Ah, aku makin kagum saja dengan suami. Ternyata di balik sifat pendiamnya dia punya keberanian, tetap tenang menghadapi pengacara terkenal ini. Ya, aku kenal wajah pria berdasi kupu-kupu itu. Wajahnya sering wara-wiri di televisi kalau ada kasus besar. 

"Begini, Pak Subur, saya katakan secara ringkas saja, perkara sengketa tanah banyak menyita waktu dan tenaga serta dana. Bisa bertahun-tahun baru selesai, karena masalah ini sudah banyak merambat ke berbagai pihak. Pertanyaan saya, apakah bapak sudah siap secara mental dan secara materi menghadapi persidangan?" kata Pak Lubis, nada bicaranya seperti menekan. 

"Siapa yang mau perkara? maaf, aku mau pergi kerja," kata suami. 

"Tapi Bapak menolak tawaran Pak Erwin, itu artinya Bapak mau perkara," kata Pengacara itu lagi. 

"Saya tegaskan sekali lagi, ya, bapak-bapak, saya bukan mau perkara, kalau Anda-anda mau perkara, silakan. Tapi ingat, saya tahu juga hukum, Pak Erwin sudah memalsukan sertifikat tanah, memalsukan tanda tangan Pak Abdul, bekerja sama dengan pengacara kotor macam Anda. Bekerja sama dengan berbagai pihak. Tapi saya tak akan gentar, saya punya sertifikat asli dan surat hibah asli. Dan saya juga punya nomor Pak Abdul," Suami bicara panjang lebar. 

Wah, hebat suamiku, pengacara terkenal itu sampai terdiam dibuatnya. Berarti uang suami bukan dari Erwin, terus dari siapa? 

Erwin dan Pak Lubis akhirnya pergi juga, sebelum mereka pergi, Erwin masih memberikan tawaran lain. Kali ini dia menawarkan sepuluh persen, akan tetapi suami tetap menolak. 
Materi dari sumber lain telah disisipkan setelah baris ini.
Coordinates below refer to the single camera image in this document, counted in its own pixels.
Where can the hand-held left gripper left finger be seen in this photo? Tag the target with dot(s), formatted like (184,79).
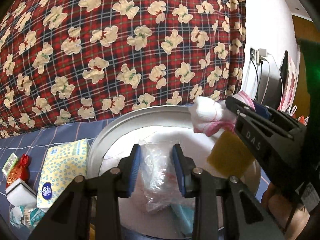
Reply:
(133,172)

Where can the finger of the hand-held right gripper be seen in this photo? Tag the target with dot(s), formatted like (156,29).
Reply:
(262,110)
(250,130)

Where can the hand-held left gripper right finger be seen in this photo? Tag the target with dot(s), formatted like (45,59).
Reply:
(179,172)

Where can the clear plastic bag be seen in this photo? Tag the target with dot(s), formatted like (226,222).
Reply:
(155,180)

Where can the yellow sponge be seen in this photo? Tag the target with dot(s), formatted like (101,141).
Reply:
(227,155)

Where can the white pink towel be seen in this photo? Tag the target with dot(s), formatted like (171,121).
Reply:
(207,115)

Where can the round metal tin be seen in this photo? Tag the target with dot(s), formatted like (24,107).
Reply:
(120,122)

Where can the red gold brocade pouch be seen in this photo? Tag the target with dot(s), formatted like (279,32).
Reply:
(18,170)

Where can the cotton swab packet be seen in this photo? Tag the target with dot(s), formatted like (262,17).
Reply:
(25,216)

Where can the green tissue pack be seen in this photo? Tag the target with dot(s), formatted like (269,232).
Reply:
(9,164)

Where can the person's right forearm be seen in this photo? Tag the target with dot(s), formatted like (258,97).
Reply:
(280,212)

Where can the orange plastic bag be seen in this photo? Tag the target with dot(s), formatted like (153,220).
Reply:
(301,120)

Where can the teal cloth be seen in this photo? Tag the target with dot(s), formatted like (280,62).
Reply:
(183,215)

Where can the yellow dotted tissue pack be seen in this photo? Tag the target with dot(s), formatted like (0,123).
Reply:
(60,170)

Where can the wooden door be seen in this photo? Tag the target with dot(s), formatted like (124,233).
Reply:
(303,30)

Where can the blue plaid bed sheet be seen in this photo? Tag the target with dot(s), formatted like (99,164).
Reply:
(37,140)

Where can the white grey cleaning sponge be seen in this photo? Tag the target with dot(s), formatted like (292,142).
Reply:
(21,192)

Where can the red plaid bear print blanket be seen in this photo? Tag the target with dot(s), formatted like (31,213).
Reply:
(100,55)

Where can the wall socket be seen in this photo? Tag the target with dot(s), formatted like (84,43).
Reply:
(253,55)

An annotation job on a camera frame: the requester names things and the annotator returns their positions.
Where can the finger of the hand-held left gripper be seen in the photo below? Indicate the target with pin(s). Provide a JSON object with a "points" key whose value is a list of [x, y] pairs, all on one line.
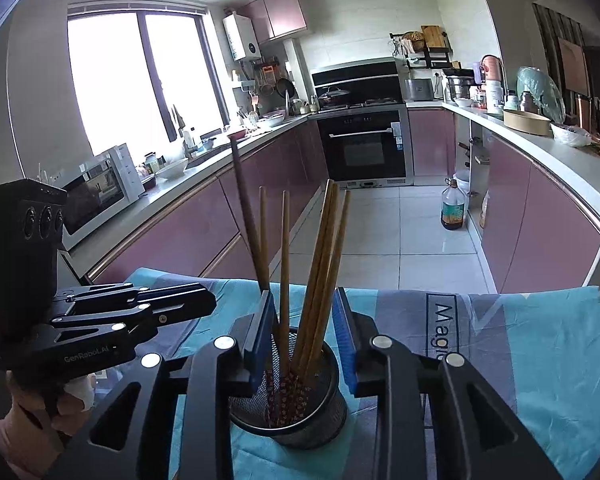
{"points": [[180, 295], [105, 325]]}

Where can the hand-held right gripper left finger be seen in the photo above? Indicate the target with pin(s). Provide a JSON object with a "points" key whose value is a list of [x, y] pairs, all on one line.
{"points": [[260, 355]]}

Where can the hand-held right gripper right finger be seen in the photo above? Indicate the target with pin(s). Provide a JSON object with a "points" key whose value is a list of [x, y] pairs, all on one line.
{"points": [[344, 350]]}

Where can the bunch of wooden chopsticks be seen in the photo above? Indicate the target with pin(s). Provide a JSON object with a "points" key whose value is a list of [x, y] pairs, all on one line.
{"points": [[320, 270]]}

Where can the black mesh utensil holder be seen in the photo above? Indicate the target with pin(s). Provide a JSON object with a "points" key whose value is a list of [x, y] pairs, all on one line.
{"points": [[305, 435]]}

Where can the single dark brown chopstick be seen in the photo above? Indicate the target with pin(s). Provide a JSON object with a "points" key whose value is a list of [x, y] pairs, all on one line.
{"points": [[247, 220]]}

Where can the person's left hand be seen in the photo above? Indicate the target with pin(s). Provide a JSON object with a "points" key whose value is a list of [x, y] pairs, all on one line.
{"points": [[35, 410]]}

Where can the long pink base cabinet run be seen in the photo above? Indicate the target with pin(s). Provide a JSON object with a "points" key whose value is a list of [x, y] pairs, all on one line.
{"points": [[180, 230]]}

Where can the white microwave oven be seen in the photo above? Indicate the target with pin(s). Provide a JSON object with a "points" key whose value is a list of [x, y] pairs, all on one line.
{"points": [[102, 185]]}

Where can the white bowl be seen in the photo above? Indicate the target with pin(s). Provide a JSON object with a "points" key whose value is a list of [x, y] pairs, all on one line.
{"points": [[172, 167]]}

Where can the blue grey printed tablecloth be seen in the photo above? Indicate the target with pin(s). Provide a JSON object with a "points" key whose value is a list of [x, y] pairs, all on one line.
{"points": [[505, 360]]}

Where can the plastic oil bottle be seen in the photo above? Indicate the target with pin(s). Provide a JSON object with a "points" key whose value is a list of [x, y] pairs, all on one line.
{"points": [[452, 207]]}

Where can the black built-in oven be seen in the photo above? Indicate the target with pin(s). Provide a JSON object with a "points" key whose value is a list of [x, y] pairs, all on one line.
{"points": [[365, 145]]}

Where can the kitchen window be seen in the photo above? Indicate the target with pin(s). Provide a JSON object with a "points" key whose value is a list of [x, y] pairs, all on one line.
{"points": [[145, 75]]}

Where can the narrow pink base cabinet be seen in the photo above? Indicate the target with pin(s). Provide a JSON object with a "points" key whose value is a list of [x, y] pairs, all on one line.
{"points": [[430, 140]]}

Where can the pink peninsula base cabinet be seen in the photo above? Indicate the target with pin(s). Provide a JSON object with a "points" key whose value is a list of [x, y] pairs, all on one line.
{"points": [[535, 220]]}

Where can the hanging black frying pan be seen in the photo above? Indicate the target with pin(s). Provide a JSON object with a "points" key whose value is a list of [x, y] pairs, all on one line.
{"points": [[286, 87]]}

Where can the wok with glass lid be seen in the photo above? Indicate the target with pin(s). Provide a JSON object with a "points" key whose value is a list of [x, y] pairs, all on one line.
{"points": [[333, 95]]}

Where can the white water heater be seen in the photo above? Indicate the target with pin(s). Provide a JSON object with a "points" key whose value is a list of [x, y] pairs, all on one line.
{"points": [[241, 35]]}

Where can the black range hood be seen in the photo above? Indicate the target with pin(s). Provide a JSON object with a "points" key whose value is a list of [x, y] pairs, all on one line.
{"points": [[355, 82]]}

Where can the round beige basin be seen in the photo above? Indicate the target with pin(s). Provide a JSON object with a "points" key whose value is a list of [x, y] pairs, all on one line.
{"points": [[525, 121]]}

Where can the white plastic bag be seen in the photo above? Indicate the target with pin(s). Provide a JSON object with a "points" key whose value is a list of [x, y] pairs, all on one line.
{"points": [[570, 135]]}

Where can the pink kettle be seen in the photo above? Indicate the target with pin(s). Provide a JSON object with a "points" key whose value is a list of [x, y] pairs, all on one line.
{"points": [[492, 67]]}

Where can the wooden cutting board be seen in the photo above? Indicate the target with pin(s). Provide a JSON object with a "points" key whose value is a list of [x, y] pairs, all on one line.
{"points": [[432, 36]]}

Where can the pink upper wall cabinet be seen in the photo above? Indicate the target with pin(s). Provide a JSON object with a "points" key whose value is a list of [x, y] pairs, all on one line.
{"points": [[277, 15]]}

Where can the black wall rack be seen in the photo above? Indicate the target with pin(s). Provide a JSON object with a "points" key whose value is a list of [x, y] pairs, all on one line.
{"points": [[420, 57]]}

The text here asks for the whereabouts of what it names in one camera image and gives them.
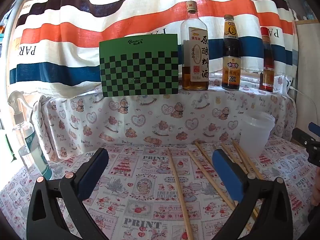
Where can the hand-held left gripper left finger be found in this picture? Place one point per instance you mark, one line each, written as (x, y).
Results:
(96, 170)

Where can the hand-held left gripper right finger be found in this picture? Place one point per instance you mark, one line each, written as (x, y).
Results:
(227, 175)

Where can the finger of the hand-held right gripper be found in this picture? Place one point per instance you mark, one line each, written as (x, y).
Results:
(311, 150)
(315, 127)

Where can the translucent plastic cup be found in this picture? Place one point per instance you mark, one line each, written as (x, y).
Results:
(255, 135)

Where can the bunch of wooden chopsticks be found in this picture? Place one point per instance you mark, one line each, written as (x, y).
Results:
(178, 187)

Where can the strawberry print tablecloth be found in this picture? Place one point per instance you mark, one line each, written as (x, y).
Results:
(140, 180)

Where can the pale wooden board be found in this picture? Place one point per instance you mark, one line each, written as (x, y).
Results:
(307, 67)

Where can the clear spray bottle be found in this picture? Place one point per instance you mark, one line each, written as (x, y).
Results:
(30, 142)

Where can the bear print cloth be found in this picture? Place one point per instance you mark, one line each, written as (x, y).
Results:
(150, 120)

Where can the red cap oil bottle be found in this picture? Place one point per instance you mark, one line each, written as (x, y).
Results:
(267, 62)

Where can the dark soy sauce bottle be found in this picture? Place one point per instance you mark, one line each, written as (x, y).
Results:
(231, 55)

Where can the green checkered box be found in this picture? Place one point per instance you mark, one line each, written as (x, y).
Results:
(137, 55)

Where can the clear cooking wine bottle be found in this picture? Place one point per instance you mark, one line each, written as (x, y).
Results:
(197, 55)

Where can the striped curtain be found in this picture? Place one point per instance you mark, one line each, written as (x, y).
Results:
(75, 30)
"Kenapa belum terima juga, Pah?" tanyaku sebelum suami pergi. 

"Aku sudah bicara dengan seseorang, Mah, ternyata kasus ini melibatkan banyak pihak, banyak yang bermain, mulai dari lurah, camat, bahkan dari pihak pertanahan. Ini bukan masalah kita dapat apa lagi, ini masalah serius." terang suami seraya memakai helmnya. 

"Aku jadi takut, Pah," kataku kemudian. 

"Udah gak apa-apa, Mah, jangan kasih dulu si Makmur naik motor ya," kata suami sebelum akhirnya berangkat kerja.

Aku mulai mencoba motor baru tersebut, sudah lama juga tak pegang motor. Ketika aku lewat di depan rumah Bu Bondan ... 

"Cie, cie, pamer hutangan," kata Bu Bondan lalu diringi tawa ibu-ibu yang lain. 

Entah apa yang membuatku menanggapi ocehan Bu Bondan, seketika aku menghentikan motor. 

"Siapa yang ibu maksud pamer hutang?" tanyaku. 

"Ya, situlah, siapa lagi?" kata Bu Bondan. 

"Ini bukan hasil hutang ya, ni belinya kes, kalian pikir kalian saja yang bisa beli motor," entah kenapa aku terpancing. 

"Mental unta!" kata seorang Ibu yang lain, saat itu para ibu-ibu komplek memang lagi berkumpul di depan rumah Bu Bondan.

"Apa maksudnya mental unta?" aku makin terpancing. 

'Minum banyak dulu sebelum berjalan jauh, hutangi barang yang banyak sebelum pergi lari ke desa," kata Bu Bondan. 

Tiba-tiba aku sadar telah terpancing, suami tidak suka aku ikut-ikutan sindir menyindir, aku akhirnya bisa mengusai emosi. Kuhidupkan motor dan pulang ke rumah. 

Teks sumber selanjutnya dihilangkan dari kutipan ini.